Data Scientists and Machine Learning Engineers spend most of their time focusing on data collection, data cleaning and preprocessing, modeling, and fine-tuning the hyperparameters. However, many of them did not get the opportunity to take their ML models to deployment.
This article covers forecasting flight delays for US domestic flights using built-in SageMaker algorithms. Then, deploying the model using the SageMaker endpoint to get real-time inferences.
What is deploying an ML model?
After having a robust ML model and you as a data science team agreed to rely on it, you need to deploy it in a production environment. This could be a simple task by running the ML model on batch data and perhaps writing a creating a scheduled cron job for scheduling the process of running the model every while in the future. However, sometimes you might empower your software application with the created model to make predictions on streaming data. Therefore, you might call the ML model using simple RESTful or gRPC APIs. By this time, you might need to retrain your model on the updated data to avoid overfitting. As a result, having updated versions of the ML model run on production. It is necessary to handle model versioning, smoothly transition from one model to the next, and even plan to roll back to the previous model in case any failures happen, and maybe run multiple versions of your models in parallel to perform A/B or canary experiments.
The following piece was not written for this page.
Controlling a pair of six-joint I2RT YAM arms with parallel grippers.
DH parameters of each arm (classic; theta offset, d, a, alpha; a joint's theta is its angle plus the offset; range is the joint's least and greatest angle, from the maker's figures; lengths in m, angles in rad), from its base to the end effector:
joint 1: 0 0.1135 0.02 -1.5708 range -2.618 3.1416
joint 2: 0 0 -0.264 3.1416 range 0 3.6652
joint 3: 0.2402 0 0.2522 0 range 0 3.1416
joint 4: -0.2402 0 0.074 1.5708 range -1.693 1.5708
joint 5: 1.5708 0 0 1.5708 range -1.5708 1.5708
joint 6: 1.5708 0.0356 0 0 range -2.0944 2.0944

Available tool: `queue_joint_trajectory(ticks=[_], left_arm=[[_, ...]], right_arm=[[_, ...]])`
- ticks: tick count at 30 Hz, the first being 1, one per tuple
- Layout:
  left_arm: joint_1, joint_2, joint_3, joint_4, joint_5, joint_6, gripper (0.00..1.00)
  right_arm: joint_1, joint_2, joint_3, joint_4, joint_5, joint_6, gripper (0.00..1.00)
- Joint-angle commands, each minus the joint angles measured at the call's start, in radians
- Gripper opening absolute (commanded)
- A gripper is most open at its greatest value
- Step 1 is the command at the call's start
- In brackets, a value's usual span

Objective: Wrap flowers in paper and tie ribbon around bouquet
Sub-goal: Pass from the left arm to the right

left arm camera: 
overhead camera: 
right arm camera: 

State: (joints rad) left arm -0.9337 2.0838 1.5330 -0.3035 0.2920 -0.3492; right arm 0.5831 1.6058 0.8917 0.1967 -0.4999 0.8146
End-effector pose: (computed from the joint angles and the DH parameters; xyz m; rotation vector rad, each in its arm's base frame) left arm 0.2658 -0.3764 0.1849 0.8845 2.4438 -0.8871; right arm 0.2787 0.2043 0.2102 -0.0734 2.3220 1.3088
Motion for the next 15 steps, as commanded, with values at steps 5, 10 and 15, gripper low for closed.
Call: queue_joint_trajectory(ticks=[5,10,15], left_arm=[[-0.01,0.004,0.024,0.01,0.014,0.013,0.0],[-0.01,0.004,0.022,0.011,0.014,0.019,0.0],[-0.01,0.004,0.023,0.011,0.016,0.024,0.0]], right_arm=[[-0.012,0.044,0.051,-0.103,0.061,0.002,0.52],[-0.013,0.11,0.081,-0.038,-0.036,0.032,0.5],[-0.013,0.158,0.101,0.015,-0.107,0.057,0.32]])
How do you deploy machine learning models into production?
Based on your use case, you might perform various deployment approaches. For instance, AWS SageMaker provides real-time inference workloads where you have real-time, interactive, low latency requirements. Further, you can use SageMaker batch transform to get predictions for an entire dataset. Also, there are more deployment types like; Serverless Inference, Asynchronous Inference, and SageMaker Edge Manager for edge deployment.
How should you maintain a deployed model?
Monitoring your model is the fundamental principle to maintaining your ML model. AWS SageMaker real-time monitoring ensures the quality of your machine learning models in production. You can set alerts when anomalies and data drift hit the model. AWS model monitor services allow you to take quick actions to maintain and upgrade the quality of your running model.
Introducing the use case for deploying a model
In this project, we use Amazon SageMaker to create a machine learning model that forecasts flight delays for US domestic flights on the US Department of Transportation flight data to train the model that predicts flight delays.
We will go through the process of preparing raw data for use with machine learning algorithms. Then you will use a built-in SageMaker algorithm to train a model using the prepared data. Finally, we will use SageMaker to host the trained model and learn how you can make real-time predictions using the model.
First, navigate to the AWS SageMaker (https://aws.amazon.com/sagemaker/) from the console.
From the left list, choose Notebook → Notebook instances.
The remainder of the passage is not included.